Gesperrt, Quelle: MrTopf_Flickr
Momentan herrscht Krieg im Internet! Die Sperrung des Online-Streaming-Portals kino.to hat für ein großes Aufsehen gesorgt. Das Portal ist eine der meist genutzten Websites schlechthin. Hier konnten User Tausende Filme und Fernsehserien streamen und kostenlos Anschauen. Doch am 8. Juni hat die Staatsanwaltschaft Dresden etliche Wohnungen durchsucht und mehr als zehn Personen festgenommen die damit in Zusammenhang gebracht werden. Vorgeworfen wurde den Betreibern der Website die nun von der Polizei beschlagnahmt wurde, dass ihre Website ein illegales Geschäftsmodell sei welches die Urheberrechte von Dritten verletzte und dabei Profit machen würde.
Jetzt melden sich die Gegner der Sperrung zu Worte.

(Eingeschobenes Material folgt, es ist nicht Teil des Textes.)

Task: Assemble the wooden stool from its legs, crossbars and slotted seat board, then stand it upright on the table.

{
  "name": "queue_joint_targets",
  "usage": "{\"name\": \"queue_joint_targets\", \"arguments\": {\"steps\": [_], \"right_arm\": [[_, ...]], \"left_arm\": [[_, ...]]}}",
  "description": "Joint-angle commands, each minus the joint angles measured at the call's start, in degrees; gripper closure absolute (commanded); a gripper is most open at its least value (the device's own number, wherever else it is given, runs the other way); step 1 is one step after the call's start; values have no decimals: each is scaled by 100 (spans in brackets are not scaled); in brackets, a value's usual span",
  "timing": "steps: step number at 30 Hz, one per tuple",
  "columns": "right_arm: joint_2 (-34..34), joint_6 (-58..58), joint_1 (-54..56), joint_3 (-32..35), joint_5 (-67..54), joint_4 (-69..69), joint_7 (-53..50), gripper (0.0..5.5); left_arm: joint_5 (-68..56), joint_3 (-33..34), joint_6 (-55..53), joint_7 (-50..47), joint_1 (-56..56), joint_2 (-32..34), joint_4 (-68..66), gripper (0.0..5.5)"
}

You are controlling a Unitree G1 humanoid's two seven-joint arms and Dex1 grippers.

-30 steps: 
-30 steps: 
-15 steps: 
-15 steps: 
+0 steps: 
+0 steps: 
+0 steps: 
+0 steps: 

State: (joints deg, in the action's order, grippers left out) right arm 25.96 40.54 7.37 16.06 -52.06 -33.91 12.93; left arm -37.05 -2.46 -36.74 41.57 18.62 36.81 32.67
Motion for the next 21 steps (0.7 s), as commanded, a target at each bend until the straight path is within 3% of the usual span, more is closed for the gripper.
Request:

Das war eigentlich schon im Vorfeld zu erwarten, denn Kino.to wurde von etlichen Personen benutzt und die Community griff schon am Tag der Sperrung Wortlaut ein. Die Internetseite der GVU wurde nun von Hackern lahm gelegt. Der Zugang zur Seite war kaum möglich da immer wieder Angriffe durchgeführt wurden.
User wollen die Streamingangebote weiterhin nutzen können und regen sich in etlichen Foren und Blogs über die Sperrung auf. Das dass alles teilweise illegal sei stört wohl niemanden. Nun überlegen viele Unternehmen ein ähnliches Streamingportal zu errichten. Das Geschäftsmodell von kino.to war so erfolgreich dass man es ohne Probleme wieder aufbauen könnte. Dafür müsste es allerdings auch gute Bedingungen geben.
Das größte Problem im Falle Kino.to ist wohl dass sich hier die Rechtsgrundlage weitesgehend in einer Grauzone befindet. Denn das Stremmen von Videos ist generell nicht illegal. Immerhin werden die Filme weder herunter geladen, noch kopiert und weiter vertippen. Die GVU sieht das jedoch anders. Aufgrund des Zwischenspeicherns der Streams auf den Computern sind die Experten der Meinung dass alleine diese Vorgehensweise als Kopie zu achten sei und smot auch strafrechtlich gesehen relevant ist.